And further, by these, my son, be admonished: of making many books there is no end; and much study is a weariness of the flesh. Ecclesiastes 12:12
Mental effort without corresponding physical exercise calls an undue proportion of blood to the brain, and thus the circulation is unbalanced. The brain has too much blood, while the extremities have too little. The hours of study and recreation should be carefully regulated, and a portion of the time should be spent in physical labor….
The health cannot be preserved unless some portion of each day is given to muscular exertion in the open air. Stated hours should be devoted to manual labor of some kind, anything which will call into action all parts of the body. Equalize the taxation of the mental and the physical power, and the mind … will be refreshed.
The minds of thinking men labor too hard. They frequently use their mental powers prodigally, while there is another class whose highest aim in life is physical labor. The latter class do not exercise the mind.

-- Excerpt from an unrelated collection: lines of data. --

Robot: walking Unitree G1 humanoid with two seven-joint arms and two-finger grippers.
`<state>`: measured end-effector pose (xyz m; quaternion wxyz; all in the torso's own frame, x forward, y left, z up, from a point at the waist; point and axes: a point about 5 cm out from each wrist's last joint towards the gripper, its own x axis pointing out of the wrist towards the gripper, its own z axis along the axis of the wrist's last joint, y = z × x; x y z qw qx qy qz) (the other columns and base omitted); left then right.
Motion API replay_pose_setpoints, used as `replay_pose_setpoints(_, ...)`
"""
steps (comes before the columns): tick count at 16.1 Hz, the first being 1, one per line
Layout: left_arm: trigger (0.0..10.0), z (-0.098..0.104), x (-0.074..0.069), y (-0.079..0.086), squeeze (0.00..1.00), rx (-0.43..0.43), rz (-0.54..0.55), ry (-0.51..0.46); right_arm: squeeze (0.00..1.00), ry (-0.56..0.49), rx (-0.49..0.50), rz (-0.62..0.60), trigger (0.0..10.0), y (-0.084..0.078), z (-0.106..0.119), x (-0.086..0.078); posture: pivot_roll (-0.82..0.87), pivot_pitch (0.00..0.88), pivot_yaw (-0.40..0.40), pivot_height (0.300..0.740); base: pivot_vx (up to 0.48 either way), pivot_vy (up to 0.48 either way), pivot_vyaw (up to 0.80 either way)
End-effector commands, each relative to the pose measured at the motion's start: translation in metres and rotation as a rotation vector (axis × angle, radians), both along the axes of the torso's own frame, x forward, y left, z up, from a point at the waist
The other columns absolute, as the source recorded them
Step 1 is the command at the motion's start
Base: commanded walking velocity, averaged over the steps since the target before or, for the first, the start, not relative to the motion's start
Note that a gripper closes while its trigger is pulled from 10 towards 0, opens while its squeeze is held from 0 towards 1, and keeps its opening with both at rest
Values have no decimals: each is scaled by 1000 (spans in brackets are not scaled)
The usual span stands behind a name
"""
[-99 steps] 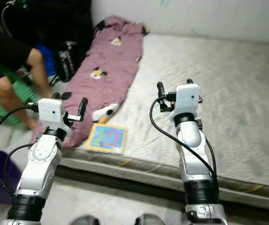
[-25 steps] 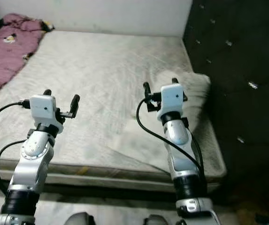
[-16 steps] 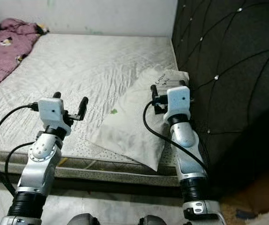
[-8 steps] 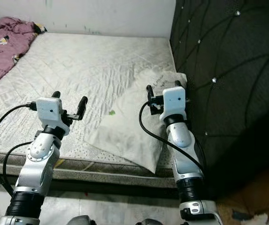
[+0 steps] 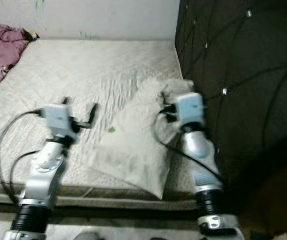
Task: Clean up the room
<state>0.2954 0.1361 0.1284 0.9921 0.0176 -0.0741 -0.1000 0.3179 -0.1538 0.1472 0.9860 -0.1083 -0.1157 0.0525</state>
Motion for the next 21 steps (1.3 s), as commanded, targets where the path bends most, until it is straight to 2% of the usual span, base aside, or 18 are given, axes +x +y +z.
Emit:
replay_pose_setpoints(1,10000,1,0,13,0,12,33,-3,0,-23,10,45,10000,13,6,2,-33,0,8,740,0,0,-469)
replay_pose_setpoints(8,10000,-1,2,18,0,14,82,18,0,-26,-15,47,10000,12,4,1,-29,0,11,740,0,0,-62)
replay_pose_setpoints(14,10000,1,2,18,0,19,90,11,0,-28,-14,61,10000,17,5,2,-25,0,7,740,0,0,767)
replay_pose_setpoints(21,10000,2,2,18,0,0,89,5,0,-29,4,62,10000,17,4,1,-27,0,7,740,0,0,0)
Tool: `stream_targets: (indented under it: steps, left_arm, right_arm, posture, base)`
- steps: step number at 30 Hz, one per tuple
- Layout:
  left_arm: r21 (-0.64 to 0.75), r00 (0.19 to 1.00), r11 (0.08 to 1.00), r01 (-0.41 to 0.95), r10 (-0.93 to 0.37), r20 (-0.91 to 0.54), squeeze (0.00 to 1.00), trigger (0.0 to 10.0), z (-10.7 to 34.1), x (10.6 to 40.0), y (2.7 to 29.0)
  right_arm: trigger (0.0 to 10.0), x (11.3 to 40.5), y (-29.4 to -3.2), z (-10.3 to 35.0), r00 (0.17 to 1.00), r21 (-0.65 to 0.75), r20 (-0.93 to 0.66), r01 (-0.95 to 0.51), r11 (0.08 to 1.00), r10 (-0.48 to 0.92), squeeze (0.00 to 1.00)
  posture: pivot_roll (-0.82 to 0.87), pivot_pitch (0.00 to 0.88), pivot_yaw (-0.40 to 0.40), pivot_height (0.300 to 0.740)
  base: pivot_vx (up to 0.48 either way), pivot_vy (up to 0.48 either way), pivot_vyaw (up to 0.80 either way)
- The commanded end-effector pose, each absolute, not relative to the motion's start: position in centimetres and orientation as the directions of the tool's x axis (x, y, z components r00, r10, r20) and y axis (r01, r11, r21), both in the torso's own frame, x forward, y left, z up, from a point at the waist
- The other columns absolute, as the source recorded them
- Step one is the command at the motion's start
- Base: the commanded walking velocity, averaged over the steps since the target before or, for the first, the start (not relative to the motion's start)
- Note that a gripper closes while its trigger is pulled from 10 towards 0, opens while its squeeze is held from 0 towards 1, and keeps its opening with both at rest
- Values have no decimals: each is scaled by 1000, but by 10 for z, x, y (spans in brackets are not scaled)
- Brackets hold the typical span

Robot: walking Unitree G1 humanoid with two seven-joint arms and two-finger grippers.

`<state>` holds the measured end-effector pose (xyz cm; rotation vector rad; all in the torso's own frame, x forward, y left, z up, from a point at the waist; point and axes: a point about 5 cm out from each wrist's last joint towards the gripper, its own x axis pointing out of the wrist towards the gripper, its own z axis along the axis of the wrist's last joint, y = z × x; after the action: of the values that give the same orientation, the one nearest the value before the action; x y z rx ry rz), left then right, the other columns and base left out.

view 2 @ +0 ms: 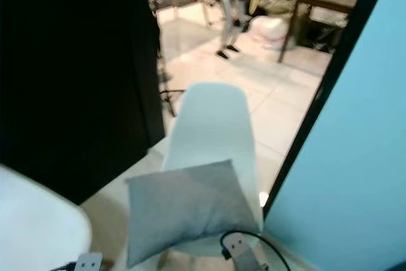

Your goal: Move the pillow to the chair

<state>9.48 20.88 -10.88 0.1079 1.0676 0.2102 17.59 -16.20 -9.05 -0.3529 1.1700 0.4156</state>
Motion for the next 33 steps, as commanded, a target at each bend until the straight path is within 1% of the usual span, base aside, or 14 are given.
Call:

Their muscles are exercised, but their brains are robbed of intellectual strength; just as the minds of thinking men are worked, but their bodies are robbed of strength and vigor by their neglect to exercise the muscles…. Health should be a sufficient inducement to lead them to unite physical with mental labor.
Moral, intellectual, and physical culture should be combined in order to have well-developed, well-balanced men and women. Some are qualified to exercise great intellectual strength, while others are inclined to love and enjoy physical labor. Both of these classes should seek to improve where they are deficient, that they may present to God their entire being, a living sacrifice, holy and acceptable to Him, which is their reasonable service.
The health should be as carefully guarded as the character.